Wednesday, February 4, 2015

Nehru Memorial Museum and Library
cordially invites you to a Seminar


at 3.00 pm on Wednesday, 4th February, 2015
in the Seminar Room, First Floor, Library Building

on

‘The Kerala Way:
An experiment in collective action for
poverty alleviation’

by

Dr. Anuradha Kalhan Siddiqui,
NMML.

Abstract:
This paper is a third in a series that traces the implementation of Swarna Jayanti Shahari Rozgar Yojna (SJSRY, a ‘Sustainable Livelihood’ oriented poverty alleviation scheme for women in urban centres, now subsumed as National Urban Livelihood Mission) across three cities Mumbai, Delhi and Kochi. Methodologically, it does so through field work using probability sampling and juxtaposing the non-beneficiaries (control group) and beneficiaries of (SJSRY).  It uses the   primary, quantitative and qualitative data obtained to analyse the impact of the policy. The Kochi sample has 269 women in NHGs. The paper begins with the findings of the survey in Kochi and goes on to outline the history, evolution, structure, processes, problems of Kudumbashree (KS), Kerala’s Poverty Eradication Mission.
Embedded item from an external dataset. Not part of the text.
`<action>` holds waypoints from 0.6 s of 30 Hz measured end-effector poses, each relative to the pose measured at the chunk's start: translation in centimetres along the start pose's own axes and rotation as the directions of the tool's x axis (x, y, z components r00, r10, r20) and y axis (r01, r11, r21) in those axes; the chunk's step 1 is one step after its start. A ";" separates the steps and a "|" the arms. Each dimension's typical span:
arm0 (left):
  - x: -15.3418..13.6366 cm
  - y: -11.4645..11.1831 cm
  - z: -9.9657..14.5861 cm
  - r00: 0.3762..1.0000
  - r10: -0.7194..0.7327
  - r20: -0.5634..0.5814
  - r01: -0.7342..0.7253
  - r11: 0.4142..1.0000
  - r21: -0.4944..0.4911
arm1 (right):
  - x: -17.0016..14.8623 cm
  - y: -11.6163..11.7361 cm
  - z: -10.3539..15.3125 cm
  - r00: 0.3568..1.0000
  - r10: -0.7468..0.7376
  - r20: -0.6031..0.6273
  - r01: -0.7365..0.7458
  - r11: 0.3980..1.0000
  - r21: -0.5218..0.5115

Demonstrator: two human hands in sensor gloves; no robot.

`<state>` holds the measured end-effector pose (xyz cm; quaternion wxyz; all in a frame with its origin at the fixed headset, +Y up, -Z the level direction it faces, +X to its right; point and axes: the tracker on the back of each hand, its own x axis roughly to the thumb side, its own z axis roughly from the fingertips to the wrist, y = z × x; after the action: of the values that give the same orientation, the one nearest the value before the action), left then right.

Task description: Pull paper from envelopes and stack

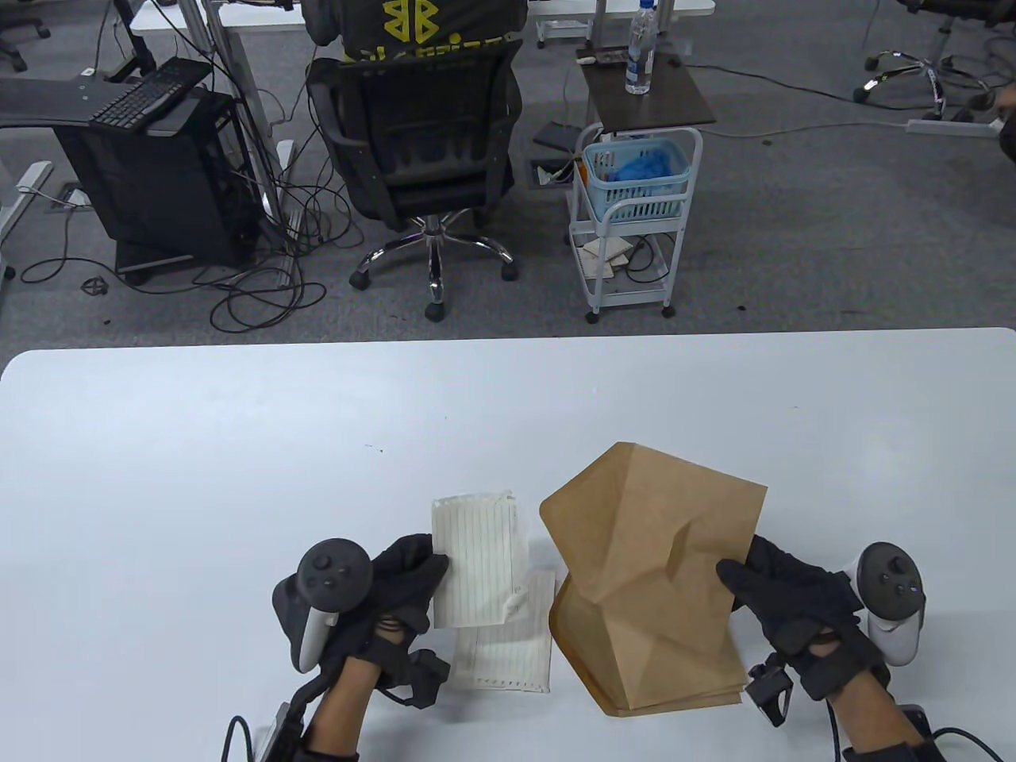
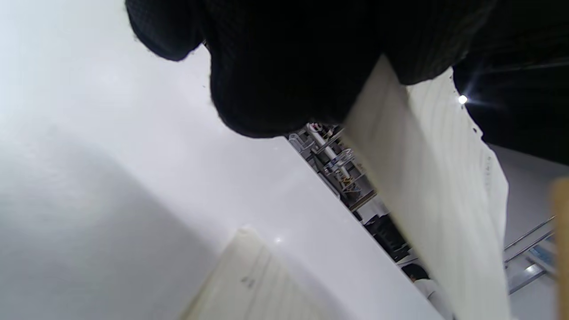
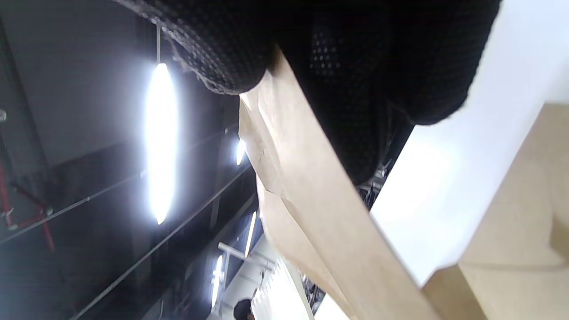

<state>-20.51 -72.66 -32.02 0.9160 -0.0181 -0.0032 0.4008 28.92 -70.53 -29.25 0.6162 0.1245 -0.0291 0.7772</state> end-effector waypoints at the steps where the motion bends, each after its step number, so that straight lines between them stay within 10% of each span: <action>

While doing so it describes its achievements in forming a state wide network of women’s SHGs called Neighbourhood Groups (NHGs), linking them with banks, formation of micro enterprises and mitigation of poverty through collective action.   According to recent estimates Kerala has 2.59 lakh NHGs, over 41 lakh members, a corpus of Rs 2,262 crores as their accumulated savings in banks and some 35,000 micro enterprises that have grown out of the NHGs.   In contemporary India KS is distinctive in its cascading approach to training and voluntarism for the mission. Voluntarism, that is driven by enlightened self-interest and a historical capacity for collective action. KS was also backed by political commitment and has developed linkages of NHGs through local governments to participatory local planning. The paper discusses the mobilisation and ensuing politicisation of a large number of women in Kerala. KS is therefore often called a movement rather than an organisation. It has become a movement of the vulnerable  women that has enveloped them in participation and brought them commensurate gains through a process, often painful, of learning by doing and institutionalising the learning process simultaneously.   Despite political tensions over the control of these networks, no ruling dispensation has been able to dislocate KS since its inception in 1998. In 2002 UNDP recognized it as one among the 15 best practices in India. In 2009 the Planning Commission sponsored a large sample study of KS and highlighted its achievements and problems. KS has also been recognised as a National Resource Organisation for training other such organisations in Indian states.

Speaker:
Dr. Anuradha Kalhan Siddiqui has taught main stream Economics in Mumbai for three decades has been elected member of the senate in the University of Mumbai.  She has also published in academic journals and edited volumes. Her research interests over the last ten years have focused on the impact of economic policy on livelihoods leading up to the current emphasis on the effectiveness of poverty alleviation policy in generating sustainable livelihoods.